The information below is provided courtesy of Dr. Stephen E. Bruneau.
90% of icebergs seen off Newfoundland and Labrador come from the glaciers of western Greenland. The rest come from glaciers on islands in Canada's Arctic area.
Icebergs are edges of glaciers that have broken off and slipped into the ocean. Glaciers form on land by snow building up over thousands of years. Each layer of snow compresses those below until, 60 to 70 metres down, glacial ice forms. Glaciers then "flow" or "creep" towards the ocean under their own weight, and eventually slip in. The glaciers of western Greenland flow at speeds of up to seven kilometres a year, among the fastest moving in the world. After slipping into the ocean, the bergs float in frosty arctic bays melting slowly, if at all, until passing through the Davis Strait and into the Labrador Current which carries them south into Iceberg Alley. Once they head south, they rarely last more than one year.
Every year about 40,000 medium- to large-sized icebergs break off, or calve, from Greenland glaciers. Only about 400-800 make it as far south as St. John's, but these numbers can vary greatly from year to year. The chances of seeing icebergs in a particular area depend on the number of bergs, wind direction, oceans current and temperatures, and the amount of sea ice, or pack ice. Sea ice protects icebergs from the battering of waves and helps them last longer. Years of little sea ice cover are often years of few icebergs along Newfoundland's coast. Also, there may be areas where you can't see any, but 100 kilometres up the coast there might be dozens, so be prepared to travel around. And remember that icebergs are constantly on the move.

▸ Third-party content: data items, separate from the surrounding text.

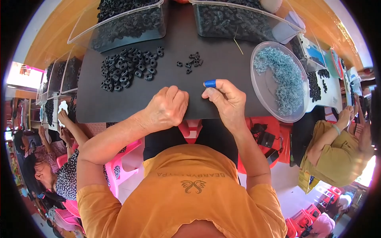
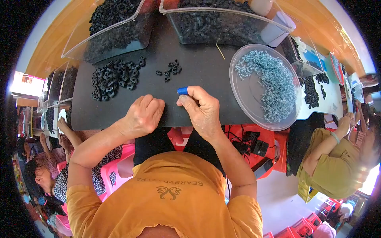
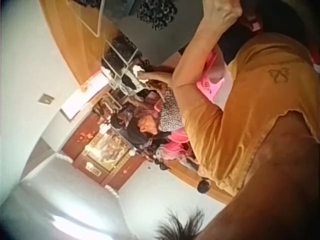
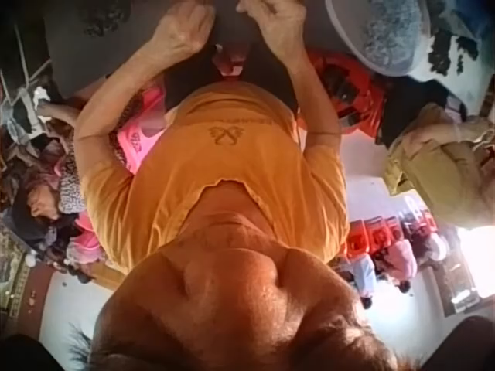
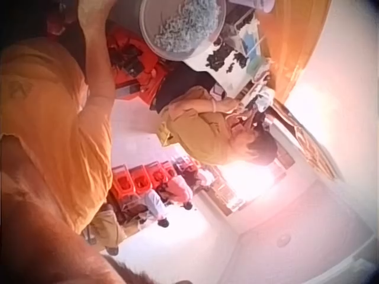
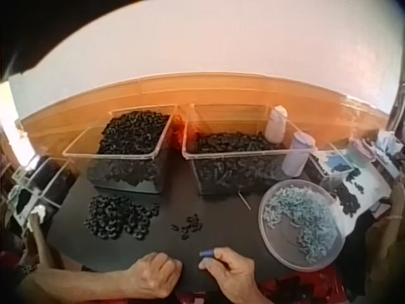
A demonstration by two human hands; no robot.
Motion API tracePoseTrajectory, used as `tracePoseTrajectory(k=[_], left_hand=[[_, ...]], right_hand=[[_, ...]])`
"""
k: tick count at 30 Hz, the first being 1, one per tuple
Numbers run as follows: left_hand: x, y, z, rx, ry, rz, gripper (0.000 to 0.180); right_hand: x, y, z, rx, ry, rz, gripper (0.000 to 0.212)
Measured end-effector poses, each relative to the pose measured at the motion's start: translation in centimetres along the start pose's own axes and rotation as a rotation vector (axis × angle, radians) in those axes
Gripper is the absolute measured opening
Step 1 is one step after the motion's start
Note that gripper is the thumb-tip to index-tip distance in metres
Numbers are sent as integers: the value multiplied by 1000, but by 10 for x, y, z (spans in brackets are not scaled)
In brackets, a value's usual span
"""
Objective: Assembling small black plastic components by hand at a workbench.
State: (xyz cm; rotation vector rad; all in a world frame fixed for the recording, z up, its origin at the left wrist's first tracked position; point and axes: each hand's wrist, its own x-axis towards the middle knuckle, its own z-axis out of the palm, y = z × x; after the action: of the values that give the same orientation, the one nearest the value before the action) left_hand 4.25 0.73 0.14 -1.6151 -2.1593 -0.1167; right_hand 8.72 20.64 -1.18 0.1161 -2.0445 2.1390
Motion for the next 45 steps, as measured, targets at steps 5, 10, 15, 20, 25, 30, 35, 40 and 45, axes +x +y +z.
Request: tracePoseTrajectory(k=[5, 10, 15, 20, 25, 30, 35, 40, 45], left_hand=[[2, 5, -7, 40, -1, -21, 32], [6, -4, -12, -36, -8, -44, 22], [63, -41, -35, -128, 210, -81, 15], [146, -113, -39, 16, 409, -127, 15], [174, -154, -32, 336, 318, -244, 56], [159, -129, -33, 264, 467, -81, 54], [111, -77, -42, 7, 462, -126, 37], [44, -55, -50, -134, 332, -275, 38], [-2, -47, -49, -156, 340, -469, 31]], right_hand=[[-2, 2, 1, 36, 7, 19, 7], [-6, -3, -5, -11, -26, -1, 8], [-19, -14, -20, -31, 11, 30, 12], [-25, -41, -41, -440, 93, -224, 9], [-15, -55, -85, -854, 352, -419, 13], [12, -52, -135, -980, 286, -261, 13], [41, -33, -144, -1431, -41, -438, 19], [35, -35, -143, -1340, 0, -437, 19], [31, -38, -134, -1127, -21, -314, 10]])
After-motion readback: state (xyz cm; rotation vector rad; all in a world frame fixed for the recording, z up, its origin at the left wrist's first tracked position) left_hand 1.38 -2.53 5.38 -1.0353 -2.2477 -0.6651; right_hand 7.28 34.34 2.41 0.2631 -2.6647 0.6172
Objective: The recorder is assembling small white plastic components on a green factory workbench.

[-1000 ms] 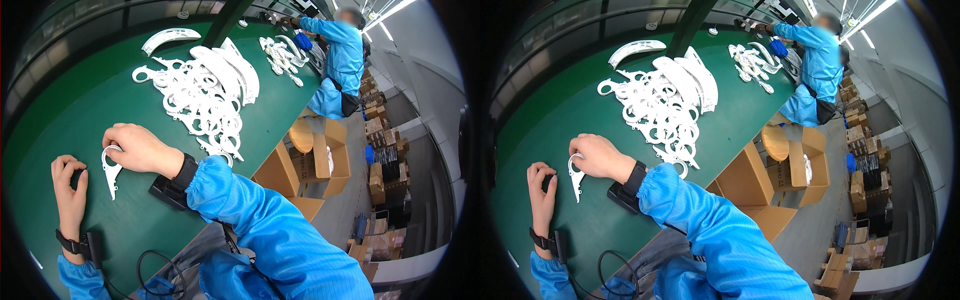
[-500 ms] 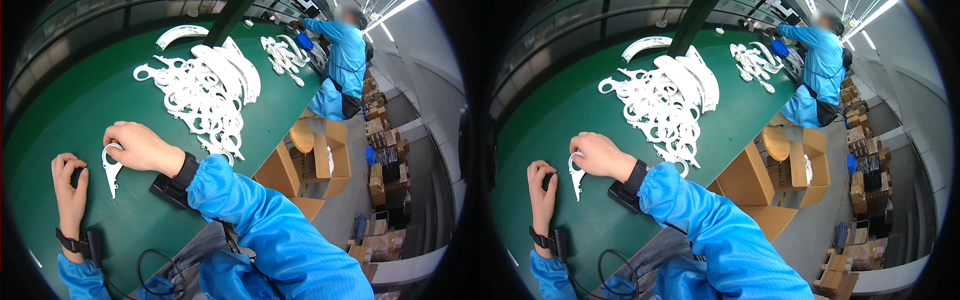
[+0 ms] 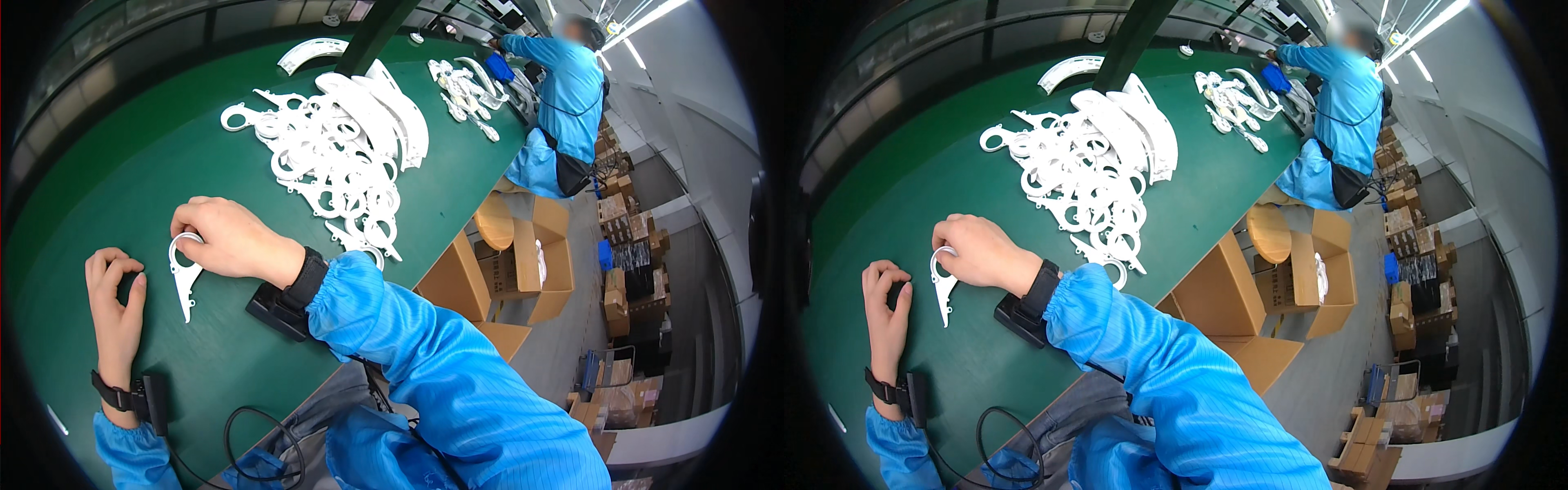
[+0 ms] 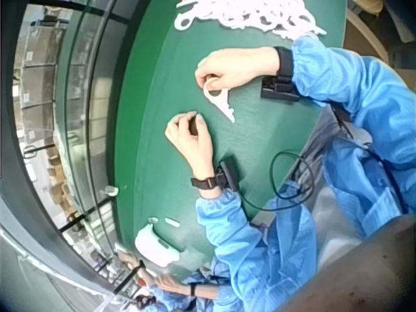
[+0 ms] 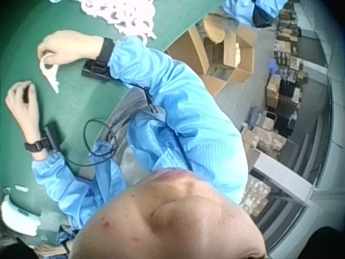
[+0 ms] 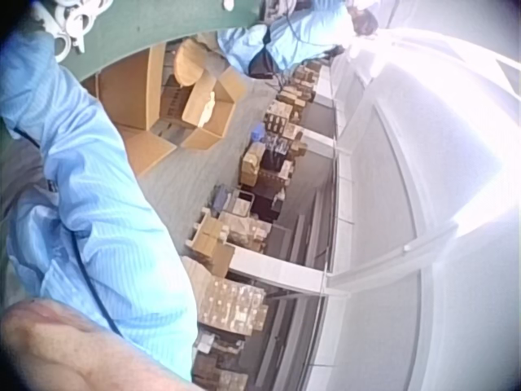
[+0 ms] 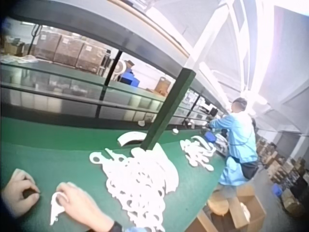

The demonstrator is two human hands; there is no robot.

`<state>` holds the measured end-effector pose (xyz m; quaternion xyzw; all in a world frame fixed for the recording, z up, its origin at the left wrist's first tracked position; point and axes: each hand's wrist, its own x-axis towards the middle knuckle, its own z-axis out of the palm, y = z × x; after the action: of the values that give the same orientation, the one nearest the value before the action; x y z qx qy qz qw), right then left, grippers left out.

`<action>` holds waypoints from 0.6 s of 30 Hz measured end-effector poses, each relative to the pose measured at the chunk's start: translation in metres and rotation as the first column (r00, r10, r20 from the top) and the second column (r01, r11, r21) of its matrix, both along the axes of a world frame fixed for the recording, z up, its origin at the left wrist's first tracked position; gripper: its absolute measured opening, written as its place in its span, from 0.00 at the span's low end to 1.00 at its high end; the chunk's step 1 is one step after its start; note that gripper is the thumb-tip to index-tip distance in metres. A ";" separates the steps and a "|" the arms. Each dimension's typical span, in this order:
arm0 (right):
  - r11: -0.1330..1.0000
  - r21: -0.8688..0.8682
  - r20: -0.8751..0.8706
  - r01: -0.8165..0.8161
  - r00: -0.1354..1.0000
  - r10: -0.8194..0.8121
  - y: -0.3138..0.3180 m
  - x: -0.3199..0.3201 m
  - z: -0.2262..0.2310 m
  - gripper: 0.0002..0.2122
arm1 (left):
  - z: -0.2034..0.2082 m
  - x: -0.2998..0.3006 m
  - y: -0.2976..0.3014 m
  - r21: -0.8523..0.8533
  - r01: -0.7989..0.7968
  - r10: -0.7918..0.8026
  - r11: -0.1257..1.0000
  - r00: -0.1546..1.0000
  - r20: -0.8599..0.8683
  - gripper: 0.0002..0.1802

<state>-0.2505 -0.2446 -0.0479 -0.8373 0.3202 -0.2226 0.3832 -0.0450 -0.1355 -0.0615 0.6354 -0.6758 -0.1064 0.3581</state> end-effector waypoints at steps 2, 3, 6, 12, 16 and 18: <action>1.000 0.000 -0.004 -0.001 1.000 0.001 0.000 0.000 -0.002 0.08 | 0.000 -0.002 0.000 0.002 -0.008 0.008 1.000 1.000 -0.015 0.05; 1.000 -0.026 0.015 -0.001 1.000 0.002 -0.001 -0.001 -0.005 0.08 | 0.001 -0.003 0.000 0.004 -0.016 0.017 1.000 0.999 -0.028 0.05; 0.998 -0.056 0.036 -0.003 0.999 0.005 -0.001 0.000 -0.007 0.08 | 0.000 -0.002 0.000 -0.007 -0.013 0.013 1.000 1.000 -0.023 0.05; 0.998 -0.062 0.036 -0.008 0.999 0.011 -0.002 0.000 -0.008 0.08 | 0.000 -0.002 -0.001 -0.001 -0.013 0.013 1.000 1.000 -0.020 0.05; 0.998 -0.058 0.026 -0.009 1.000 0.010 -0.001 0.000 -0.008 0.08 | -0.003 0.000 0.000 0.012 -0.001 0.001 1.000 1.000 -0.016 0.06; 0.998 -0.059 0.021 -0.009 1.000 0.010 -0.001 0.000 -0.007 0.08 | -0.003 -0.001 0.000 0.004 -0.006 0.006 1.000 1.000 -0.028 0.06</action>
<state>-0.2506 -0.2461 -0.0547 -0.8474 0.3053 -0.2391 0.3627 -0.0458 -0.1359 -0.0647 0.6367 -0.6684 -0.1157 0.3667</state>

Would you believe 10,000 years old? It's true.
As glaciers creep over land, meltwater fills the crevasses and later freezes, creating clear, bubble-free ice. This shows up as bluish streaks in icebergs because of the light scattering characteristics of pure ice. Sometimes airborne dust from volcanic eruptions, or the wind, falls on a glacier and becomes trapped inside, forming a noticeably darkened brown or black layer. But because most volcanoes are south of glaciers and winds from the south rarely mix with Arctic air masses, there are very few pollutants in the ice.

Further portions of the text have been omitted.